İnsanlık tarihinin köklü yaşam alanlarından biri olan köyün değerlendirilmesi, ister istemez böylesi soruları, dahası sonu gelmez kıyaslamaları akla getirmektedir. Oysa öncelikle bir köy, kendi anlam dünyası, kuruluş felsefesi, kurucu ilkeleri, yapısal özellikleri bakımından değerlendirilmelidir. Bunun adı yerli yerinde bir köy tahayyülüdür. Yerli yerinde bir köy tahayyülünün başlangıç noktası, bizzat köyün, köylünün ve köy kültürünün kendi varoluş çerçevesi olmalıdır.

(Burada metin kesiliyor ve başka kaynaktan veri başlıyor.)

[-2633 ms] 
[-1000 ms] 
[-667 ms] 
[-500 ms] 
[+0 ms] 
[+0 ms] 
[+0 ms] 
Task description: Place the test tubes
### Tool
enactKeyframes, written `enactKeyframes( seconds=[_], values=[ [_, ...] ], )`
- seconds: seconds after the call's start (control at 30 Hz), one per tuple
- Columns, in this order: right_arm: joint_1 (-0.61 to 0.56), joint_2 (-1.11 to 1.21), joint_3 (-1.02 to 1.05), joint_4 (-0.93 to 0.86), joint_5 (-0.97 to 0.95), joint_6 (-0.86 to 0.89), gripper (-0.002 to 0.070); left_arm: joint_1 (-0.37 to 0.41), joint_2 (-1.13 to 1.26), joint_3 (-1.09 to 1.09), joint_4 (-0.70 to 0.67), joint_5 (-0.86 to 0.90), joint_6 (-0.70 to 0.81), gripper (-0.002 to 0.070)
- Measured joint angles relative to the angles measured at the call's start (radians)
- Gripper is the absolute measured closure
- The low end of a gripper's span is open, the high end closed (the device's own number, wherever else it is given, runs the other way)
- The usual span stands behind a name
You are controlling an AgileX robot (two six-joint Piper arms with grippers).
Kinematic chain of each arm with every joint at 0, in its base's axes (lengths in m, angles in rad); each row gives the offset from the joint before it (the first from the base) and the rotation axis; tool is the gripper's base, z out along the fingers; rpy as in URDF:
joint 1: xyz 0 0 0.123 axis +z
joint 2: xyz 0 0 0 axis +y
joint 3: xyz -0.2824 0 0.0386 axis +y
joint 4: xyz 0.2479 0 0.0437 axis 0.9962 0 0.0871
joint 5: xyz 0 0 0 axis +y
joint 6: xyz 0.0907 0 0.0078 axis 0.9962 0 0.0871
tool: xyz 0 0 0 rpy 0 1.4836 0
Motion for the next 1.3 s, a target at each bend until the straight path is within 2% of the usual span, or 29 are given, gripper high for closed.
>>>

Köyün yerinin belirlenmesi, köyün kendi yerinde kendi anlam dünyasını inşa eden bir varlık alanı şeklinde tahayyül edilmesi önem arz etmektedir. Aksi hâlde, yerinde durmayan bir köy, tıpkı yerini bilmeyen kent gibi karmaşık tahlillere ve karışık okumalara muhatap olacaktır.
Taşranın şahı
Taşranın şahı olarak görülen köy, daha çok kıyaslamalara konu olmaktadır. Köy, tıpkı taşra gibi, hep şehirle, metropolle, merkezle, şehirli ile kıyaslanarak anlaşılmak istenmektedir. Bu yaklaşım ise köyün kendiliğini, köyün kendi gerçeğini ve olması gereken konumunu doğru anlamaktan uzaklaşmaktadır. Oysa iyi bir tahlil, öncelikle, olgunun kendisini konuşmayı gerektirir. Yerli yerinde bir köy tahayyülü, bu bakımdan mühimdir. Yerli yerinde bir köy tahayyülü, köyün kendi gerçekliğini önceler. Yerli yerinde bir köy, kendini, sınırlarını, imkânlarını, zorluklarını, darlıklarını, açmazlarını olanca yalınlığıyla kendi dünyasında ortaya serer.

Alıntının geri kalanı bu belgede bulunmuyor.